Assigned task: Write out only the opening lines of the entries, through the line with "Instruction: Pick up".
▽
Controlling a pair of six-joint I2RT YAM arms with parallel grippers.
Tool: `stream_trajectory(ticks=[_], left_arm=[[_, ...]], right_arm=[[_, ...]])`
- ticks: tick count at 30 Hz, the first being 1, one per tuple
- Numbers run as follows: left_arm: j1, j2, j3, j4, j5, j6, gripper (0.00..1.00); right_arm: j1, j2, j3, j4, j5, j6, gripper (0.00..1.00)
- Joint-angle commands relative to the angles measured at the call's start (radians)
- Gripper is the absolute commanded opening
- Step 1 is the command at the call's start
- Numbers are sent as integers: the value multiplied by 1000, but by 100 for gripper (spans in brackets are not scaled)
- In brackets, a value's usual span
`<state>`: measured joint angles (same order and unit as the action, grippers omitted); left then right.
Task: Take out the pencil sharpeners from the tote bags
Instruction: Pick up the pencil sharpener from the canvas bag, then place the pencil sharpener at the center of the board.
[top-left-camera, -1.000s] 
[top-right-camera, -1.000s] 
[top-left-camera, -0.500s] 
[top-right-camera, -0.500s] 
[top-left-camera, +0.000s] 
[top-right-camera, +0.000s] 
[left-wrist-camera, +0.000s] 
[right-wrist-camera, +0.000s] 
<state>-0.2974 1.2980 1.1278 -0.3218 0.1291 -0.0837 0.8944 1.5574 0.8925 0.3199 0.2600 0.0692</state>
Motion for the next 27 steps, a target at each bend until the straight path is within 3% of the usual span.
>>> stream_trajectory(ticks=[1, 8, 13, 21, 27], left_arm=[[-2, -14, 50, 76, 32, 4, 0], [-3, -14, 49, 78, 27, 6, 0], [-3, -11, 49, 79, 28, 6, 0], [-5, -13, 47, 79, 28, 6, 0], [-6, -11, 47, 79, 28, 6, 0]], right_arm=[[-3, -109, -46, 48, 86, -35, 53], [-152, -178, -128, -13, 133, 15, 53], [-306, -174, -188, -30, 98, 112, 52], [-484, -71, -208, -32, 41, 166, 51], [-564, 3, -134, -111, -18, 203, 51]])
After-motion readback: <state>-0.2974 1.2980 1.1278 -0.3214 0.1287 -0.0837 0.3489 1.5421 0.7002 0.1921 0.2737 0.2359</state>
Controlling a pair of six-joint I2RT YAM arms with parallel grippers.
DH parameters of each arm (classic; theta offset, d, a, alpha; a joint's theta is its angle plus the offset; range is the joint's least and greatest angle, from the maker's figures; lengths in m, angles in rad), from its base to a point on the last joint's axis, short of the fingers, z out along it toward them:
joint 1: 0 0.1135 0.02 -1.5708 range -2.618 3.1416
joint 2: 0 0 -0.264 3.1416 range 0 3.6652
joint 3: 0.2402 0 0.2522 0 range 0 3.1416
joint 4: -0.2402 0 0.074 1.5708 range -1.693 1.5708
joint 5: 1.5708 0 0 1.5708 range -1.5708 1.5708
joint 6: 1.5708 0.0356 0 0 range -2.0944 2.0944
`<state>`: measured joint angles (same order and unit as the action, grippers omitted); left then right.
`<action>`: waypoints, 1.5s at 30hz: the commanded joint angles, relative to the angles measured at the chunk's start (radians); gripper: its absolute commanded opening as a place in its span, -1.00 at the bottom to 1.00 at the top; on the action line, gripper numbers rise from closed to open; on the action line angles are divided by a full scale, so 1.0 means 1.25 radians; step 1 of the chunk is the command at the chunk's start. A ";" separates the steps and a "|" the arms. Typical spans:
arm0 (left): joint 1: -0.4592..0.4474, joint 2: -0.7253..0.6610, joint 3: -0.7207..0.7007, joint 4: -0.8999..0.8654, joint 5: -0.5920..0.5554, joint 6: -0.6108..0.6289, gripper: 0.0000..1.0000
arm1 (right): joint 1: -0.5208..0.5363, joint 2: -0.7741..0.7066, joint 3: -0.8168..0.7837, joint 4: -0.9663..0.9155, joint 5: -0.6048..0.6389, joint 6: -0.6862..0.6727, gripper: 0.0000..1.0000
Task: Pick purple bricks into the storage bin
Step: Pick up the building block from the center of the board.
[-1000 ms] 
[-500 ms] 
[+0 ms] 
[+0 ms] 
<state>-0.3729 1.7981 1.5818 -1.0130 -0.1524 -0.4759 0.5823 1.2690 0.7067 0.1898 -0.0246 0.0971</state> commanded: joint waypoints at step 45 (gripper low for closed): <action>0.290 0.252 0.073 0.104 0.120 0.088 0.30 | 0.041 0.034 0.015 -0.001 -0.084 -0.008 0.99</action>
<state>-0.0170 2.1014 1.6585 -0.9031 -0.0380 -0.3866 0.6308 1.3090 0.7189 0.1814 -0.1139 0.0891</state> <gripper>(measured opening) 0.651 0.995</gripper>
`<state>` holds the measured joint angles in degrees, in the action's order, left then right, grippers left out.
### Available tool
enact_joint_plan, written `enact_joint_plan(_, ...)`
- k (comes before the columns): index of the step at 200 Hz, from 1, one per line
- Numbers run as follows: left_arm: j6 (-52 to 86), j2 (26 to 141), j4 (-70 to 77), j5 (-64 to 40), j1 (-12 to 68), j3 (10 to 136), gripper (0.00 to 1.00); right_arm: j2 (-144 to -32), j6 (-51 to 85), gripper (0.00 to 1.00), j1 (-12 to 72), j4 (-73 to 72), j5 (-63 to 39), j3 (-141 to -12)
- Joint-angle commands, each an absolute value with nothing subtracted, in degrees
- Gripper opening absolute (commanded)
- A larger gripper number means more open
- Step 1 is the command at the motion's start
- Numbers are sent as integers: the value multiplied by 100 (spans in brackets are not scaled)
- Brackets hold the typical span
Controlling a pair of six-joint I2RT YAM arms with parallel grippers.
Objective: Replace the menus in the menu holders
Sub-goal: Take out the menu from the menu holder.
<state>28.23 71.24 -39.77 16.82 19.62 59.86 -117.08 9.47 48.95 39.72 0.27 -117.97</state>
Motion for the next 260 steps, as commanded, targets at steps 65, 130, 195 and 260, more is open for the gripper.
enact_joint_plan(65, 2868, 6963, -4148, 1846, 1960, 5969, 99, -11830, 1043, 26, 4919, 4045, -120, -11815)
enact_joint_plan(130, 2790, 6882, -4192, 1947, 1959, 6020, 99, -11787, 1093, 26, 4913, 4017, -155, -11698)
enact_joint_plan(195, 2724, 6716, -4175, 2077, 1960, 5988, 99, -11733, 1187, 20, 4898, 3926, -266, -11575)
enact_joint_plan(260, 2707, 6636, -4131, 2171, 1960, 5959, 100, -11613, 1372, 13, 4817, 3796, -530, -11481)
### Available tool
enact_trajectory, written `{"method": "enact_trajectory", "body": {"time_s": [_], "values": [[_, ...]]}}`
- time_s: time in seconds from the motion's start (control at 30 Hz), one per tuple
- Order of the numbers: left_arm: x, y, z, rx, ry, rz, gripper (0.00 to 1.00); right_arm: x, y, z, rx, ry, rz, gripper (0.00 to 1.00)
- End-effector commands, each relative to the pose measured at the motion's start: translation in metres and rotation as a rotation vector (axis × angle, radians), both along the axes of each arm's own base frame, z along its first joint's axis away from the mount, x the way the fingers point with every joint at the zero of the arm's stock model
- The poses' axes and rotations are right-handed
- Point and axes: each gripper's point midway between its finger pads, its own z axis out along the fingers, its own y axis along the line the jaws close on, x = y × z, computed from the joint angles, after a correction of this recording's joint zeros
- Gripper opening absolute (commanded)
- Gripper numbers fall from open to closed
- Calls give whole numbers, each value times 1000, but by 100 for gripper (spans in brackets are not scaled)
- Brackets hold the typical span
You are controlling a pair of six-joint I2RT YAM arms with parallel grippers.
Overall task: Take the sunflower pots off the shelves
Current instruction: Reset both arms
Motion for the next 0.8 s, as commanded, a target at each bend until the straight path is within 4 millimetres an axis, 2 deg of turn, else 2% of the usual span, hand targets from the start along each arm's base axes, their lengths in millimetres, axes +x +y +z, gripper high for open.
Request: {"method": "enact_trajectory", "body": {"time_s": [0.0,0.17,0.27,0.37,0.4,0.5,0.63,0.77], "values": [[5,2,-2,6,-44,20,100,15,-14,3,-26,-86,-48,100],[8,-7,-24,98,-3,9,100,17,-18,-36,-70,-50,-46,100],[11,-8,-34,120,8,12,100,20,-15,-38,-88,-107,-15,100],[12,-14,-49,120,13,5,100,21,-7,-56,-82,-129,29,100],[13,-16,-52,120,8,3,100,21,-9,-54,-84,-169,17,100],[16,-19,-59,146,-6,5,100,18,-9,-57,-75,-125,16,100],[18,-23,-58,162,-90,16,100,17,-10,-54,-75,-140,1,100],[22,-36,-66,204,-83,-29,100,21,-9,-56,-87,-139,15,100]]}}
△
Expected answer:
Controlling a pair of six-joint I2RT YAM arms with parallel grippers.
Tool: `stream_trajectory(ticks=[_], left_arm=[[_, ...]], right_arm=[[_, ...]])`
- ticks: tick count at 30 Hz, the first being 1, one per tuple
- Numbers run as follows: left_arm: j1, j2, j3, j4, j5, j6, gripper (0.00..1.00); right_arm: j1, j2, j3, j4, j5, j6, gripper (0.00..1.00)
- Joint-angle commands relative to the angles measured at the call's start (radians)
- Gripper is the absolute commanded opening
- Step 1 is the command at the call's start
- Numbers are sent as integers: the value multiplied by 1000, but by 100 for gripper (spans in brackets are not scaled)
- In brackets, a value's usual span
`<state>`: measured joint angles (same order and unit as the action, grippers omitted); left then right.
Task: Take out the pencil sharpeners from the tote bags
Instruction: Pick up the pencil sharpener from the canvas bag, then place the pencil sharpener at the center of the board.

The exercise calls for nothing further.